Give again, word for word, each line below starting at the one that contains "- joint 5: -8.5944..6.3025" and ending at the one that contains "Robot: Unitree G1".

** Opening EXERCISE DATA block **

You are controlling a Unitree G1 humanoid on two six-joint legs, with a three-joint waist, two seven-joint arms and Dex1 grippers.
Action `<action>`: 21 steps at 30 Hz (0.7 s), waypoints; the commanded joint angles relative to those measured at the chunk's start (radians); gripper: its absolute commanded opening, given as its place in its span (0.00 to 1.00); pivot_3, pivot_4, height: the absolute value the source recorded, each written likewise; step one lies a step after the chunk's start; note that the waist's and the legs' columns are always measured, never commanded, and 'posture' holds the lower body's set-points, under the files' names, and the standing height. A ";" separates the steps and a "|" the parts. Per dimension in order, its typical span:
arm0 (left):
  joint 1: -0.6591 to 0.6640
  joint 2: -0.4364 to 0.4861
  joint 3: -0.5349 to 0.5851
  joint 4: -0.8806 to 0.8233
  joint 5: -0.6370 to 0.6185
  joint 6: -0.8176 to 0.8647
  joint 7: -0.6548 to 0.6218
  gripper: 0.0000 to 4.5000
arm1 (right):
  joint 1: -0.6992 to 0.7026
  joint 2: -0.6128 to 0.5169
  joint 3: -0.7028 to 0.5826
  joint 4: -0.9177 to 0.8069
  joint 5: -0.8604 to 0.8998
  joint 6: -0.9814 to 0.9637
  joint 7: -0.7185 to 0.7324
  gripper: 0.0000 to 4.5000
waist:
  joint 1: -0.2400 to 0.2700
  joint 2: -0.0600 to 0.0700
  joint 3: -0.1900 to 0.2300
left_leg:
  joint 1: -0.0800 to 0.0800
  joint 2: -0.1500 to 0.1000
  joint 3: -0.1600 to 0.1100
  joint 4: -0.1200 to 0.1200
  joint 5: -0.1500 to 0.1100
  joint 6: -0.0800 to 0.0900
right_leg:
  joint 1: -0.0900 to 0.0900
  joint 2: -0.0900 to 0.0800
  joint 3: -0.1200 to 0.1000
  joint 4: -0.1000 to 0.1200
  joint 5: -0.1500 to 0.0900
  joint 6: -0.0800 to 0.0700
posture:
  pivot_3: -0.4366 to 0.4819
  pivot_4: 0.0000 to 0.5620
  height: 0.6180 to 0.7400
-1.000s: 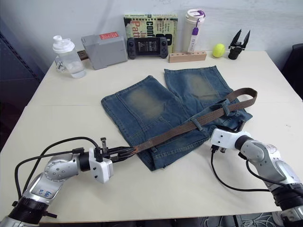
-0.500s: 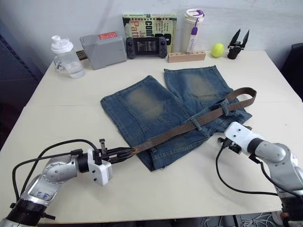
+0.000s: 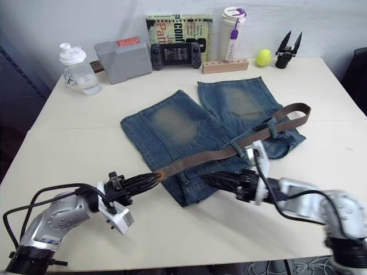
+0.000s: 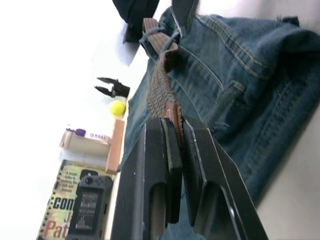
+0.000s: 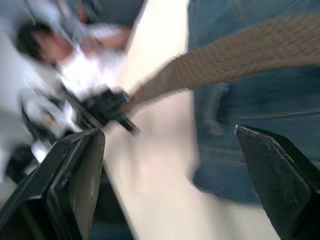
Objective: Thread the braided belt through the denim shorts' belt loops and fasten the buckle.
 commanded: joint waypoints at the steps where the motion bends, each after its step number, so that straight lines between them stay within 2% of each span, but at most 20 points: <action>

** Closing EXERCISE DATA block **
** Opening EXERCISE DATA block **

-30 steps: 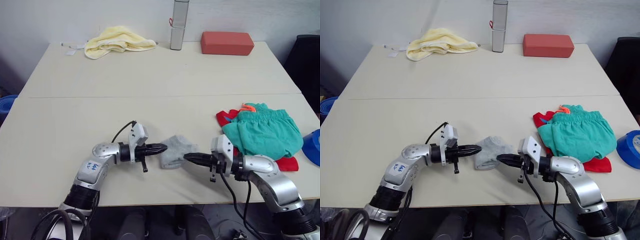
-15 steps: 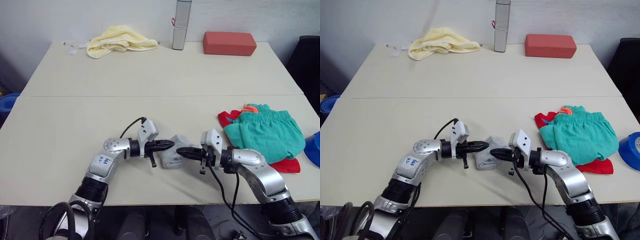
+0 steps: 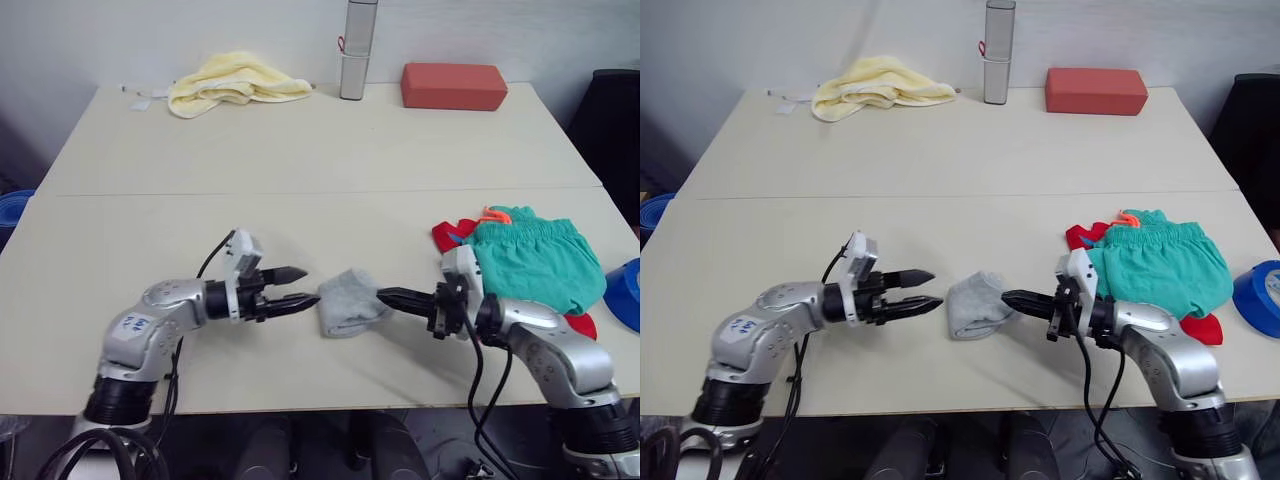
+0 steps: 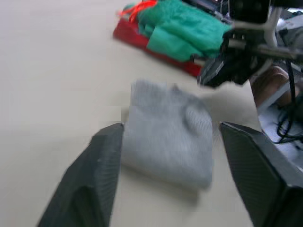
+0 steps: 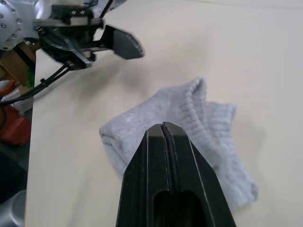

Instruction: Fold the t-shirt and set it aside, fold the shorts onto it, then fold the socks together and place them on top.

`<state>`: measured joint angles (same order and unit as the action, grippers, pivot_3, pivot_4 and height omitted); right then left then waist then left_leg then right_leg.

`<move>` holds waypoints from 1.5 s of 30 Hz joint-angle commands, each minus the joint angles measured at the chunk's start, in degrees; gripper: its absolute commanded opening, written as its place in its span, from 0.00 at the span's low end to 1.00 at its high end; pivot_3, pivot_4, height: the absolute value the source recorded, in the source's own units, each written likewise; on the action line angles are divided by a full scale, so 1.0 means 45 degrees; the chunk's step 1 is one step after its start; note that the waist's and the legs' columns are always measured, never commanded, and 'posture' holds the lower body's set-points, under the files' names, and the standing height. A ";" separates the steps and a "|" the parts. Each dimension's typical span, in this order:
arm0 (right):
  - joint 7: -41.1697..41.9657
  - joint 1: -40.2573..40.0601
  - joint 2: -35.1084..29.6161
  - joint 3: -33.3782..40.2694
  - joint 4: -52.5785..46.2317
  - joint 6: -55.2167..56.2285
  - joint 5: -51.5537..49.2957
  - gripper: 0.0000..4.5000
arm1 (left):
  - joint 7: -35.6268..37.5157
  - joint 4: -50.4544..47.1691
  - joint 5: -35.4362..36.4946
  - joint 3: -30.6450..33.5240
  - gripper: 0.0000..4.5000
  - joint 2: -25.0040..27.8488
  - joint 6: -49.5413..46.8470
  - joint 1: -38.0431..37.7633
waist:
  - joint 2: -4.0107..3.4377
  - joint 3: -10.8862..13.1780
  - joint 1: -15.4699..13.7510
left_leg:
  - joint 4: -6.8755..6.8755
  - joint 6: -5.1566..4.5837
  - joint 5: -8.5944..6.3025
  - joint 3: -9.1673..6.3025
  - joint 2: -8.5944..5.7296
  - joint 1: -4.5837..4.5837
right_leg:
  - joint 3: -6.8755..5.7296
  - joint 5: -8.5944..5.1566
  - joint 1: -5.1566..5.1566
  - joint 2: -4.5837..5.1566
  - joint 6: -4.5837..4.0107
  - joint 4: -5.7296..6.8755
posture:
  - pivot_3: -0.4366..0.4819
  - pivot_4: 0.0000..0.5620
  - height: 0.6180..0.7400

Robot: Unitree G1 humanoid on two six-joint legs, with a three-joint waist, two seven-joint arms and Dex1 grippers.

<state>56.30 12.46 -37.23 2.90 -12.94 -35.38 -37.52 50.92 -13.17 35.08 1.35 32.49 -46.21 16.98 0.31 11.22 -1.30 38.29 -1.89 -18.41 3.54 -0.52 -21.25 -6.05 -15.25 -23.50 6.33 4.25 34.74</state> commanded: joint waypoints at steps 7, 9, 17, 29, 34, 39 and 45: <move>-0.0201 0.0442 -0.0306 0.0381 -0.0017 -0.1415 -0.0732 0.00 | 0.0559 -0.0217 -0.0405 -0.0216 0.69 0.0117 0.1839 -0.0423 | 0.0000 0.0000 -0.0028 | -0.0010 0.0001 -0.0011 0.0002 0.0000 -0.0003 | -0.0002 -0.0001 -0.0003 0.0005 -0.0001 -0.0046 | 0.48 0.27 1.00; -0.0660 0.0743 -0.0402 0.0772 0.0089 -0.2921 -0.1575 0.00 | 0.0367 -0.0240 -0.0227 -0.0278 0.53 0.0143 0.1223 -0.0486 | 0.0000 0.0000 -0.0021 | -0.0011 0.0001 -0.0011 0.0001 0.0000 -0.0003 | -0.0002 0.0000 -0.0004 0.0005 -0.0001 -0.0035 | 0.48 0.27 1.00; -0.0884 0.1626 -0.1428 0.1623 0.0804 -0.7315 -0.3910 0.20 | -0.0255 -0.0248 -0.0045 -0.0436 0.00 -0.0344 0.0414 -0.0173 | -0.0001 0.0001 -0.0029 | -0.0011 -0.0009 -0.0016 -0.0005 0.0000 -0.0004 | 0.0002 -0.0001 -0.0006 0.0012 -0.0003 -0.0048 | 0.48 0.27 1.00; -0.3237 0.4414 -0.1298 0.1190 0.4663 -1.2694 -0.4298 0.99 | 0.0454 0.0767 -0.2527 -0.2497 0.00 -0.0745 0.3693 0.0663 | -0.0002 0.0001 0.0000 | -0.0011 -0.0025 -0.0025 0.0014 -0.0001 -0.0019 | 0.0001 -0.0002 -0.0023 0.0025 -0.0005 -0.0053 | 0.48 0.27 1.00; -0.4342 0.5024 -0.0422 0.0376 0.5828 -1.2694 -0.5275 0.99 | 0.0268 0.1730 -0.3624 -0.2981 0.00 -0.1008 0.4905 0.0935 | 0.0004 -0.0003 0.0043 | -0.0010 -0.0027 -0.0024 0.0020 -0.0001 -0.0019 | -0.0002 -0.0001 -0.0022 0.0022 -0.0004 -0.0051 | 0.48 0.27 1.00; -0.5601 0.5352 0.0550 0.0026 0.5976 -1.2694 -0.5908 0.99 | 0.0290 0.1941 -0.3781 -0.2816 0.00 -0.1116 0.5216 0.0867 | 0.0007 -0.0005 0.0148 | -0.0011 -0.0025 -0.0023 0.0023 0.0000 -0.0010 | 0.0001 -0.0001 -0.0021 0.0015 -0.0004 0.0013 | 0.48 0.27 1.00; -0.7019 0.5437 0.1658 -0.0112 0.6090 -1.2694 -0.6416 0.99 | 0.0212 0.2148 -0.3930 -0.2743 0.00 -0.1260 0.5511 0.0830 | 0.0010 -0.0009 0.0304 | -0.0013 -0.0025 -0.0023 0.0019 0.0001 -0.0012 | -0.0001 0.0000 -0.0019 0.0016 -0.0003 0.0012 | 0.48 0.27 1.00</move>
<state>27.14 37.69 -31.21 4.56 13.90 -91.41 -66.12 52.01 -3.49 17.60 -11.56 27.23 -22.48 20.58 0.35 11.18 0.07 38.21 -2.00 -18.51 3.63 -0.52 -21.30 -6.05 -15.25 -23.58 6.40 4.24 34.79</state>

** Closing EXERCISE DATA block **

▶ [ANSWER FOR THE TASK]
  - joint 5: -8.5944..6.3025
  - joint 3: -9.1673..6.3025
  - joint 2: -8.5944..5.7296
  - joint 1: -4.5837..4.5837
right_leg:
  - joint 3: -6.8755..5.7296
  - joint 5: -8.5944..5.1566
  - joint 1: -5.1566..5.1566
  - joint 2: -4.5837..5.1566
  - joint 6: -4.5837..4.0107
  - joint 4: -5.7296..6.8755
posture:
  - pivot_3: -0.4366..0.4819
  - pivot_4: 0.0000..0.5620
  - height: 0.6180..0.7400

Robot: Unitree G1 humanoid on two six-joint legs, with a three-joint waist, two seven-joint arms and Dex1 grippers.

Nothing else is needed to complete the exercise.